Feb 13, 2009

Aline, by the pool

Aline came last Saturday. We spent the day napping by the pool. My laziness – and nap – are easily explained by my poor health and my old age; but hers can only be explained by her physical exhaustion. She works very long hours; and she commutes huge distances in bad weather; and sleeps three nights a week outside her house. And she does all of this for lousy pay.

She was invited to a job interview last month, but it was in another city, the prospective employer did not offer to pay for her to fly, and she had neither time nor money to go by bus. Thus, she’s chained to her present job: it keeps her too busy to prospect for another.

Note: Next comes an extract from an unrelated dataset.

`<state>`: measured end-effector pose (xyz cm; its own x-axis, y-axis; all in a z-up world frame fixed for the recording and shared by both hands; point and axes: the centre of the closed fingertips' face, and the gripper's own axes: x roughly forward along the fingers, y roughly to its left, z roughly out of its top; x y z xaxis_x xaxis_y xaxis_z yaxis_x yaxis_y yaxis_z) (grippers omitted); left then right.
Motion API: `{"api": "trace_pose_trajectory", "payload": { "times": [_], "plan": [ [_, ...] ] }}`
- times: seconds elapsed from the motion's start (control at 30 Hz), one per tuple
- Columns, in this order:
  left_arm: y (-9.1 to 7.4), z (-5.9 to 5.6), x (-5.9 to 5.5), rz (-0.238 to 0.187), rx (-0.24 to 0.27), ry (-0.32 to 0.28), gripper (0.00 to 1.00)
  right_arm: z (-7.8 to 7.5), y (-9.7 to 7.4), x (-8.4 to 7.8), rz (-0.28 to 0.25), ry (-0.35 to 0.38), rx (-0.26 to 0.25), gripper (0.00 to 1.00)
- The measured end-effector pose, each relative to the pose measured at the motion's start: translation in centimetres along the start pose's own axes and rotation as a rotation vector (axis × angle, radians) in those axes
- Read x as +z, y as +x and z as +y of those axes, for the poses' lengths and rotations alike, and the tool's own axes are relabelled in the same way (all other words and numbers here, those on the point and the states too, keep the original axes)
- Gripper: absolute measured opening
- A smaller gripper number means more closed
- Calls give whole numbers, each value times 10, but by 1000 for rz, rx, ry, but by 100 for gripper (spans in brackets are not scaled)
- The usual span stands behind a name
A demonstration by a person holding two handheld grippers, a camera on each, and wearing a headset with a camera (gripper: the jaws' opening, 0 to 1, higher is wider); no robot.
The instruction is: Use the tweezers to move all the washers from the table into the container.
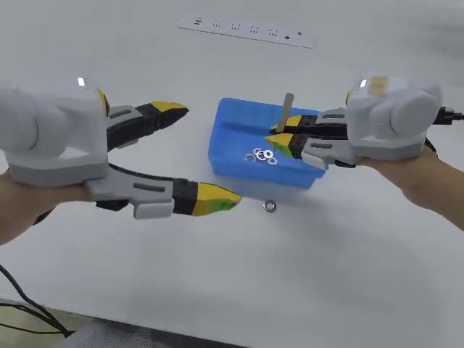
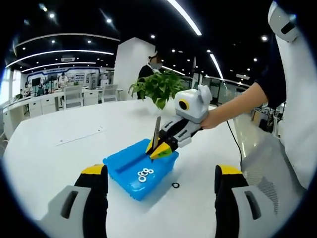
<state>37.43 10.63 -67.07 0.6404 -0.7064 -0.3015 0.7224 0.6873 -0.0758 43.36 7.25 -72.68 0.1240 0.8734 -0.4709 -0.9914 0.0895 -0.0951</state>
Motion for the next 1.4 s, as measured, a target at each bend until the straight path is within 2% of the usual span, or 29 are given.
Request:
{"api": "trace_pose_trajectory", "payload": {
  "times": [0.13,0.17,0.23,0.37,0.43,0.5,0.53,0.6,0.67,0.73,0.8,1.07,1.2,1.4],
  "plan": [
    [12,6,15,-19,-12,36,83,3,-1,4,-2,-16,10,8],
    [19,7,22,-33,-20,51,79,5,-1,5,-1,-25,17,8],
    [29,11,27,-22,-14,95,75,7,-1,5,14,-40,24,8],
    [43,9,37,-28,-49,103,71,9,-2,7,17,-55,20,8],
    [48,8,41,-34,-61,112,65,10,-3,9,16,-62,23,8],
    [52,10,42,-26,-60,143,58,12,-4,9,19,-72,30,8],
    [54,12,40,-5,-55,180,55,12,-4,9,22,-80,30,8],
    [56,12,38,5,-63,172,52,11,-5,7,34,-91,27,8],
    [57,7,39,2,-93,168,48,12,-5,7,33,-91,27,8],
    [59,1,40,5,-125,183,39,13,-6,7,33,-91,30,8],
    [60,-1,41,3,-134,197,31,14,-6,7,33,-96,37,8],
    [61,-11,43,12,-199,212,24,21,-5,8,36,-100,60,8],
    [60,-14,45,3,-226,207,17,23,-4,10,32,-99,67,8],
    [57,-20,47,12,-292,246,8,24,-5,13,28,-101,74,8]
  ]
}}
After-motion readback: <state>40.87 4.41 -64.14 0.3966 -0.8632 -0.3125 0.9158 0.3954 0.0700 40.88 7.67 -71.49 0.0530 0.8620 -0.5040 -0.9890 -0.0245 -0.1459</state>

It is a classic economic trap: the job throws off barely enough cash for her to buy an i-pod or a pair of jeans: mere bones thrown her by the system to keep her alive and working; the things she can buy are but a few of the many substitutes for happiness which our system develops with so much genius: ersatz pleasures to feed an ersatz life, a life lived hurriedly in the small interstices between work and sleep.

Which is perhaps why Aline is so sad and quiet: a blown-out candle of a girl.

It hurts me to see her that way: the rambunctious, happy-go-lucky girl, a coffee with whom was once such a balm to my soul, has lost all her exuberant ebullience, all her innocent hope. She has become like all the other girls of her age, polite, dull, sad and -- numb. By now – Aline is 29 – the facts have sunk, her future has been revealed to her; she now knows everything she can expect from life; and it isn't much. What she has is the best she can ever do.

Her only hope now lies in falling in love. And failing that (as it usually does for those who seek in it their salvation) she will in turn, in the natural course of things, begin to think of having children. (And when she does, she will not know, as no one does or ever dares admit, that that is of course, the very end of life: research shows that happiness drops dramatically when children at long last arrive).

(Or perhaps she won’t. We talked a little by the pool about it, and she observed how unhappy those of her friends were who had reproduced: Aline is no Einstein but she is no dummy. But that is now; and we all have a way of forgetting important life lessons, or ignoring them to our own detriment; so who knows if she will not forget herself, eventually).

For now at least, though, Aline does not think of children and pins her hope – unvoiced – on love. Unvoiced, for she does not say it; and since she does nothing to go out and meet men, perhaps also unrealized. But it is there, I can tell. Since her job prospects offer no hope, perhaps love would?

That is a difficult call for her: she has entered, a little early, that phase in life which most northern Thai women enter about 10 years older than she is now, that phase in which they undergo a broadening of faces, neck and shoulders and a general thickening of stature, turning them from reed-like nymphs to bantam-weight boxers. She still has her former swaying reed-like figure, but her face and neck already presage the inevitable things to come.

Aline may have missed her best chance for a great love; and with every day she grows thicker and her chances more remote.

Perhaps this is what happens to all women around late twenties or early thirties: the realization of their limits and the attendant sadness and disappointment. Perhaps this is why older men my age have so much liking for the very young: not so much on account of the youthfulness of their bodies but on the youthfulness of their minds. Like kittens, or puppies, they are so much fun to play with, even when one derives no sexual gratification from the encounters. Every little time we can afford in their company is pure pleasure of life; their joy, totally silly of course, like gold dust rubs off them and onto us and we bask in it for days.

But then they grow up and become women, as the politically correct parlance has it; and seeing them grow up brings on reflections like this: how sad and cruel is life, and how hopeless it is.